**WHAT THE TASK ASKS:** Identify each line below containing the string "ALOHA" and copy it.

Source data
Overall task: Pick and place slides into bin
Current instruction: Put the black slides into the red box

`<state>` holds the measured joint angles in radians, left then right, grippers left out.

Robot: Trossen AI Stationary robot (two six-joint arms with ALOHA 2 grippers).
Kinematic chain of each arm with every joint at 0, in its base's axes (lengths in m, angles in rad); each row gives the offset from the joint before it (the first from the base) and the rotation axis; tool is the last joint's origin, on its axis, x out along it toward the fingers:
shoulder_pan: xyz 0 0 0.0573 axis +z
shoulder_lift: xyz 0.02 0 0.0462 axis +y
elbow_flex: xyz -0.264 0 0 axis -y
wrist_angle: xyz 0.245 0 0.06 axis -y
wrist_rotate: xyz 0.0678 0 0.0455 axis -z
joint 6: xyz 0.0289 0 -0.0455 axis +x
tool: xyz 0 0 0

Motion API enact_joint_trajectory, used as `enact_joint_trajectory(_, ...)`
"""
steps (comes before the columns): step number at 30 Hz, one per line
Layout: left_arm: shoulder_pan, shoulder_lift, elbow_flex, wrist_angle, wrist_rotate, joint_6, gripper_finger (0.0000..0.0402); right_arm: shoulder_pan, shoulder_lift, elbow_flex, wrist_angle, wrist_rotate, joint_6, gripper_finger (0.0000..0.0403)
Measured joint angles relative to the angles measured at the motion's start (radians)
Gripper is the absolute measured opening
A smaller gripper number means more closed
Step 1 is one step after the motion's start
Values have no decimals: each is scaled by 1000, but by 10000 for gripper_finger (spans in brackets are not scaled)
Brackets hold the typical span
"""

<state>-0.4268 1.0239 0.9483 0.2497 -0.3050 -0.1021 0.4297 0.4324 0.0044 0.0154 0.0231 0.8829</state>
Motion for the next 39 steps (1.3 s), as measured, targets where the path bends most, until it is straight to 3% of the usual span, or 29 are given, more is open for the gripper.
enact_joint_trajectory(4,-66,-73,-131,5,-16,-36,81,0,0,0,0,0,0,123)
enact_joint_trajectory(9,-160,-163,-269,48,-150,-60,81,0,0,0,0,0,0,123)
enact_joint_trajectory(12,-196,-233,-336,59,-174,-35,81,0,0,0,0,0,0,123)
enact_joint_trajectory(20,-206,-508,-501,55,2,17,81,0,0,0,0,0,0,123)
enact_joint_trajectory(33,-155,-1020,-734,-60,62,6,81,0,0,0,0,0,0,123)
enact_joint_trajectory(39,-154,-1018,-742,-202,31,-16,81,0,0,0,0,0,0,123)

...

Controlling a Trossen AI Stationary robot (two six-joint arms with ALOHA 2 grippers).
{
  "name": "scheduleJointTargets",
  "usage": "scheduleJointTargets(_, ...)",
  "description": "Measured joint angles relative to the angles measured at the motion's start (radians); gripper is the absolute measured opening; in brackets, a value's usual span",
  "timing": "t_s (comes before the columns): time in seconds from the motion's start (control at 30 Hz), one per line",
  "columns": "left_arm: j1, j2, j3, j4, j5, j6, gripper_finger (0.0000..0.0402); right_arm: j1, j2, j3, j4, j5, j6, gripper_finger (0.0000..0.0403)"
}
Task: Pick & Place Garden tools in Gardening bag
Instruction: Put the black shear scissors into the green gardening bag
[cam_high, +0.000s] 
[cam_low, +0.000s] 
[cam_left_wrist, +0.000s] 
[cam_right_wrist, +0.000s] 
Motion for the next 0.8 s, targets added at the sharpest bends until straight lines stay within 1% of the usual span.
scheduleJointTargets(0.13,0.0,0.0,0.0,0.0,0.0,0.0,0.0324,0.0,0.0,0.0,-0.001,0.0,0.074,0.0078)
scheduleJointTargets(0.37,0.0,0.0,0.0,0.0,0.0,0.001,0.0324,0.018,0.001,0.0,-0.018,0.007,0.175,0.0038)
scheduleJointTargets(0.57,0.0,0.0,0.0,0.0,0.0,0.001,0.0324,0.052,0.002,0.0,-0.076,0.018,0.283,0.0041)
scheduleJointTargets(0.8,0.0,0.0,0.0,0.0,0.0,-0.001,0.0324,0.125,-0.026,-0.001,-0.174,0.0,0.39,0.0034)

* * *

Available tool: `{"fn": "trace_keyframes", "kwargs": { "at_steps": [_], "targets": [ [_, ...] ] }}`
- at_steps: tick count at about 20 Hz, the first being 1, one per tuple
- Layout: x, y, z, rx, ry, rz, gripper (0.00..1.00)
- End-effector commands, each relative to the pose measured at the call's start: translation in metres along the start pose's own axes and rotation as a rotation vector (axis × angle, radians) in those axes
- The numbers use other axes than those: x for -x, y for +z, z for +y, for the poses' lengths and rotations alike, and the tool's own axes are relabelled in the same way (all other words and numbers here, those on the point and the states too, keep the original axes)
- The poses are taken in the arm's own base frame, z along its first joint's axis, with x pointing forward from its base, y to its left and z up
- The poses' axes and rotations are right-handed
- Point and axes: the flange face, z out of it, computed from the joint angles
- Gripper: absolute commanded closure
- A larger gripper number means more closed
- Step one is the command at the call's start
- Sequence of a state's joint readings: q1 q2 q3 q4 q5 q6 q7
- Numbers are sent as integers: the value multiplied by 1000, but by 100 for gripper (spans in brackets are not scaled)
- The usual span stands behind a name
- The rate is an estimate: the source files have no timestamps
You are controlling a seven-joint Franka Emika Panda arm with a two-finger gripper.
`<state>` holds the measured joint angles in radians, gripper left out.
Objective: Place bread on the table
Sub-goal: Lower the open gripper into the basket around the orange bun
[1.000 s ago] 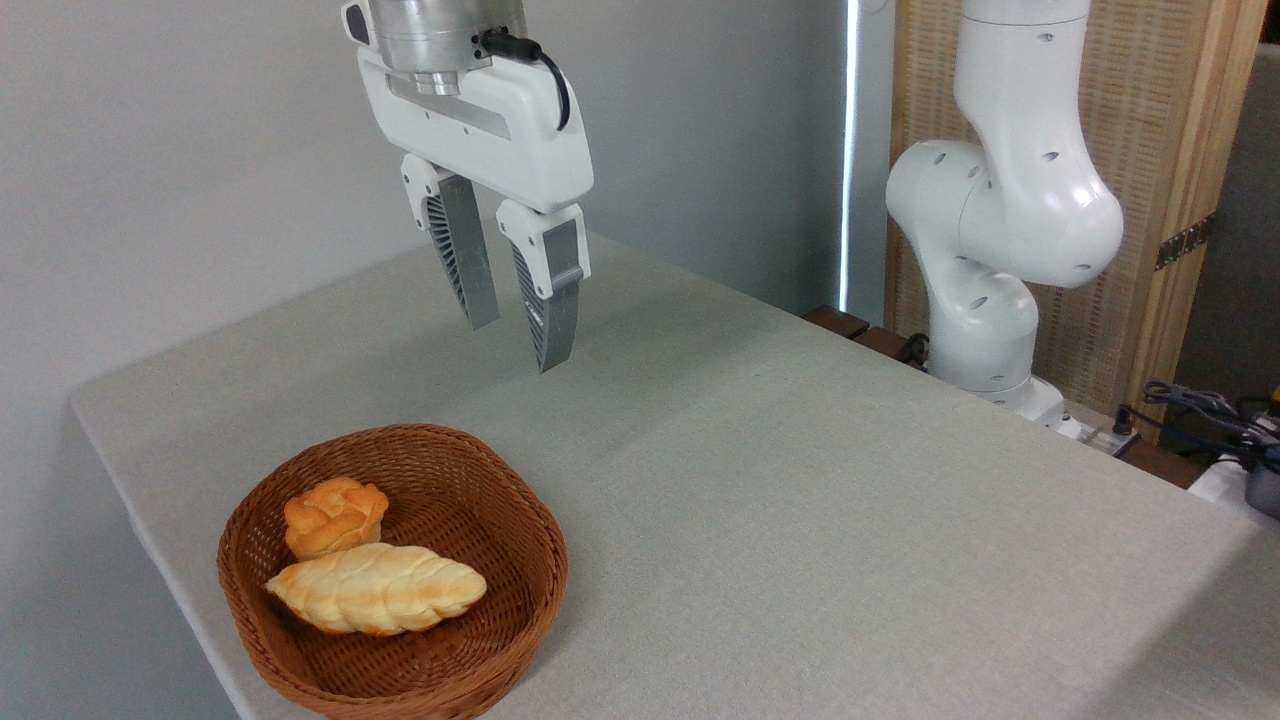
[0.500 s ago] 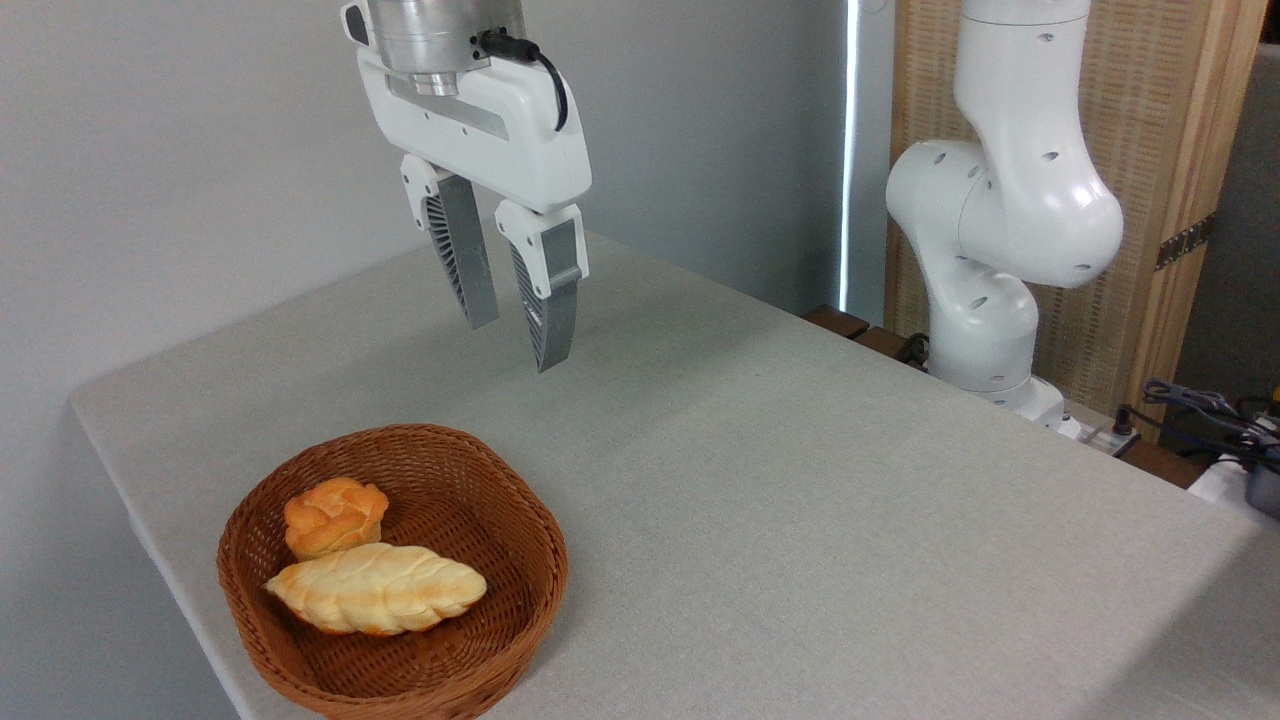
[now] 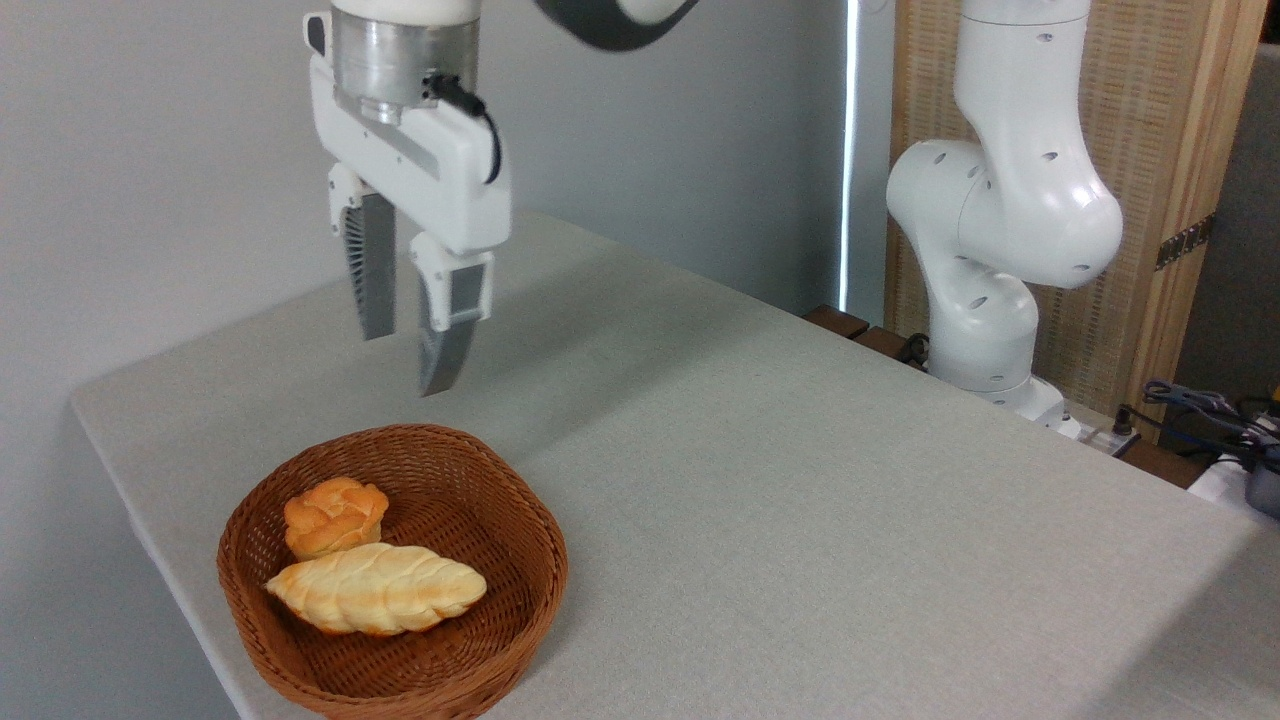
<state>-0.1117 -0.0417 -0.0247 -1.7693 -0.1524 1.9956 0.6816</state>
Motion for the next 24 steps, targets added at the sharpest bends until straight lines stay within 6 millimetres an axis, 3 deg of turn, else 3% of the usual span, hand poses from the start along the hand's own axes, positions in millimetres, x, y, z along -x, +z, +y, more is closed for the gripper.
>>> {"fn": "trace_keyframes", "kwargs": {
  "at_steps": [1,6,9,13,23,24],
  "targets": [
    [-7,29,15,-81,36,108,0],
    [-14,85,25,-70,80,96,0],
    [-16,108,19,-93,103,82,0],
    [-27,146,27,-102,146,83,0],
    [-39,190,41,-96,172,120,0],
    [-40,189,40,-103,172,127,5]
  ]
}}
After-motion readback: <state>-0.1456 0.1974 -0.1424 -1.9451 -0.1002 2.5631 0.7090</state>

**SOLUTION FOR THIS TASK:**
Robot: Trossen AI Stationary robot (two six-joint arms with ALOHA 2 grippers).
Controlling a Trossen AI Stationary robot (two six-joint arms with ALOHA 2 grippers).

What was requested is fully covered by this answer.